Parametric Instabilities in Resonantly-Driven Bose-Einstein Condensates

TL;DR

This paper investigates the early-stage parametric instabilities in resonantly-driven Bose-Einstein condensates within optical lattices, providing theoretical insights to help experimentalists achieve stable conditions for exploring topological quantum states.

Contribution

It extends Bogoliubov theory to analyze stability in various resonantly-driven band models, offering predictions to guide experimental efforts in stabilizing these systems.

Findings

Identifies conditions for stability in driven Bose-Einstein condensates

Provides analytical and numerical predictions for instability thresholds

Offers insights to prevent heating and enable topological states

Abstract

Shaking optical lattices in a resonant manner offers an efficient and versatile method to devise artificial gauge fields and topological band structures for ultracold atomic gases. This was recently demonstrated through the experimental realization of the Harper-Hofstadter model, which combined optical superlattices and resonant time-modulations.
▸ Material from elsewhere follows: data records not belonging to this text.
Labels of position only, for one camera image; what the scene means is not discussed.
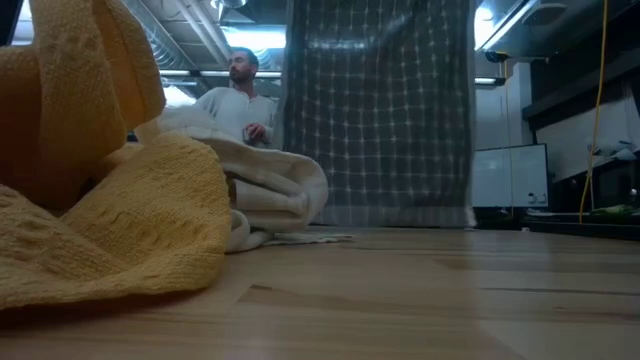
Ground white towel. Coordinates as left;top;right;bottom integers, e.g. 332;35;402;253
134;107;354;254

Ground grey checked towel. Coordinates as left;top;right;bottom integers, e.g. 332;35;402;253
277;0;479;229

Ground yellow knit towel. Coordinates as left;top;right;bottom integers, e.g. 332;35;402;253
0;0;234;311

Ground person's hand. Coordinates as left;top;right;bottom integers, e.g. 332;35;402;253
244;122;269;146

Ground person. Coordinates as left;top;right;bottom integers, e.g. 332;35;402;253
192;46;280;150

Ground ceiling light strip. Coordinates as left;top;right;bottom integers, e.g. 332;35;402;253
159;69;282;79

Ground white whiteboard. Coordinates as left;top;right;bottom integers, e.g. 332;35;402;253
472;143;550;209

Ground white objects on shelf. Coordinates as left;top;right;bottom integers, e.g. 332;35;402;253
585;139;640;162

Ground green object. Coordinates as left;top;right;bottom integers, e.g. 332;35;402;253
589;203;640;217

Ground silver corrugated air duct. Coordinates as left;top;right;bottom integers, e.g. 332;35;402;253
122;0;201;71

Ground yellow cable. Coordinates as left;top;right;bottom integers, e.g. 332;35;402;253
578;0;610;225
Adding inter-particle interactions to these engineered band systems is expected to lead to strongly-correlated states with topological features, such as fractional Chern insulators. However, the interplay between interactions and external time-periodic drives typically triggers violent instabilities and uncontrollable heating, hence potentially ruling out the possibility of accessing such intriguing states of matter in experiments. In this work, we study the early-stage parametric instabilities that occur in systems of resonantly-driven Bose-Einstein condensates in optical lattices. We apply and extend an approach based on Bogoliubov theory [PRX 7, 021015 (2017)] to a variety of resonantly-driven band models, from a simple shaken Wannier-Stark ladder to the more intriguing driven-induced Harper-Hofstadter model. In particular, we provide ab initio numerical and analytical predictions for the stability properties of these topical models. This work sheds light on general features that could guide current experiments to stable regimes of operation.